Friday, 15 May 2020

A bit of a slog.............

I called it 3D chess on Sailing anarchy as that's the best way to describe rebuilding a boat with the deck on. If i cut and fix that bulkhead it restricts access forward and if i don't do that i can't make up the panels to create the heads and hanging locker but before i do any of this i have to get the comp post in place, bonded & bolted else i have no means of getting that fastened.

You can see why so many boat projects end up on ebay, not just because of the time and money endlessly poured in but the sheer head fuckery they create when trying to work out a process in which to complete the work. 

Granted i'm an 'overthinker' but the amount of traps i uncovered this week was truly biblical, that said i'm still heading in the right direction but all those memories of a few years ago came flooding back the last couple of days.

It must've been all the time that'd passed since i last worked on the boat had somehow blocked the anguish, "c'mon, its only fucking boat?" would go one voice in my head, & "you've done way more difficult things than this" would be another, slightly more upbeat assessment to keep the mental wheels turning. But still somehow i get the equivalent of writers block with this project to the point where i'm genuinely lost.

The plan in the old days (if you could call it a plan) was to start at one end and finish at the other, bit like construction, once the shell's up and roof's on, internals-wise you'd start on the top floor at the furthest point and head towards the stairwell at the end of the corridor. The theory being little to no damage as you were all working your way out of the building. Although - trust me - i've worked for some proper twats over the years who start in the entrance lobby on the ground floor and drag all the labour, materials & plant through the building. 

So when i got back onboard with the Centaur it was 'go to the forepeak and work your way back to the companionway' except there's a myriad of interdependent variables on the way through. I'm on top of it now but it took an excel spreadsheet, (i know, i'm a total spreadsheet wanker in these moments) to clarify the uncontrolled panic. 

I think it was this and the paint problems i've had this week with the bulkheads that provoked a sit down-and-type-it-out moment. The automotive paint feels greasy to the touch no matter how much post curing you do so have begged my furniture paint supplier to give me a C.O.D account which means i get the paint with little to no discount. 

That said at least i know the gun settings and finish will be perfect plus I can spray the stuff blindfolded and still get a perfect job, that should be here Tuesday with a following breeze. Just what i wanted though, £200 quids worth of automotive paint languishing in the cupboard whilst i spend another £200 quid on the paint i wanted in the first place............................


Andrew Van Dyk said...

Hey Roger,

I had some epoxy not cure on me, which ended up being a really huge project and of course a setback, so I feel your pain with the paint.

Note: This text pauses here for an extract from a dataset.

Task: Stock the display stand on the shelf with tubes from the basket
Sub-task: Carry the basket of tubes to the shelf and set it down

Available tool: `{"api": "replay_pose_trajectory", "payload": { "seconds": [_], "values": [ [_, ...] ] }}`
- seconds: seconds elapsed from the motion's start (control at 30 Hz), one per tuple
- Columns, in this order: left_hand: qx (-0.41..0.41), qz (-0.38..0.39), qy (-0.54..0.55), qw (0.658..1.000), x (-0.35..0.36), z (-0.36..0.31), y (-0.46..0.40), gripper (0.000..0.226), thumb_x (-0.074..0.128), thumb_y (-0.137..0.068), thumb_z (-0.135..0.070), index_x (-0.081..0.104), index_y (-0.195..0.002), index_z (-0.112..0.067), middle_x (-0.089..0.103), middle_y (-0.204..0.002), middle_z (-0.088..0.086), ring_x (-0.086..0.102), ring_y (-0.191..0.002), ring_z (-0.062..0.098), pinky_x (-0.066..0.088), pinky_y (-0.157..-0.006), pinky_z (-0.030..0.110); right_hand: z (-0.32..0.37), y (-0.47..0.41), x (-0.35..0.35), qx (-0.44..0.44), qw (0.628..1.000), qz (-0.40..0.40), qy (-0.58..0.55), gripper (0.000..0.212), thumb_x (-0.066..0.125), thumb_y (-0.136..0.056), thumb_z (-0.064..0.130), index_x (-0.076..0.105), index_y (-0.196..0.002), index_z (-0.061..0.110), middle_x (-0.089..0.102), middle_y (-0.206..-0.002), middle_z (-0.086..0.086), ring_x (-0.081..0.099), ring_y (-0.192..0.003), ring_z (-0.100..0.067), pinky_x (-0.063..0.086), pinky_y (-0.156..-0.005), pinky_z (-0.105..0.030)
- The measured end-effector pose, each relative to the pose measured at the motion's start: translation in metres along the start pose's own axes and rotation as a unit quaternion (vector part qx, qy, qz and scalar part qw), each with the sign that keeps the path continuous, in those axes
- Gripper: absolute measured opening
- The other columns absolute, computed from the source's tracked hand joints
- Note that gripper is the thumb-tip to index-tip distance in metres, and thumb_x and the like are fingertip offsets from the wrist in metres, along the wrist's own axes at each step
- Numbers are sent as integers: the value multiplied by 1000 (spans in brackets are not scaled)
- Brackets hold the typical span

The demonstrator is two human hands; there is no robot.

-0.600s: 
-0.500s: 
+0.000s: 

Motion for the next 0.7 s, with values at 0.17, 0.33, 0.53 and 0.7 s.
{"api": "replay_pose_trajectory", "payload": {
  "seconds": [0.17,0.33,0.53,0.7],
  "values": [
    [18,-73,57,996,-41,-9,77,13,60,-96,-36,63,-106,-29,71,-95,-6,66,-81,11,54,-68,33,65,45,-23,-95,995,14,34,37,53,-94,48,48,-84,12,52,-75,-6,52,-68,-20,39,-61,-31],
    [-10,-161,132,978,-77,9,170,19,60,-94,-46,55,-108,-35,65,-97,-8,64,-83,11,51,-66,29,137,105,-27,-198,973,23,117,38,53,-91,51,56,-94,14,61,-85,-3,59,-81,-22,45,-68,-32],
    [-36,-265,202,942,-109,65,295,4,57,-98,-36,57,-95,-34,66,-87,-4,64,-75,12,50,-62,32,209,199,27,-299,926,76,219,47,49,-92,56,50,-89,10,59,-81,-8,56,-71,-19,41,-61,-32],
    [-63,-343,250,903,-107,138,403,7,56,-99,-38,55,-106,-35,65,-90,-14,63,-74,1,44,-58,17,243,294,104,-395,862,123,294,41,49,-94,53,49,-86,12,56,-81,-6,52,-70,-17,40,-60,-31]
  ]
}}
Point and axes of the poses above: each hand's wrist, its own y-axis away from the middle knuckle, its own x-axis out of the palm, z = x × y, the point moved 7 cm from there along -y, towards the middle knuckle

Is the problem not curing as to why it feels greasy? If so, why did it not cure? I'd like to avoid any more no-cure problems so if I can learn from you, I'm open to it.

Keep at it,

roger ball said...

Sorry mate only just found your comment, Na the auto paint is weird, It cured eventually but took weeks, checked my mix ratios and don't have the problems with any other automotive lacquers, base coats etc so think it must just be this specific paint.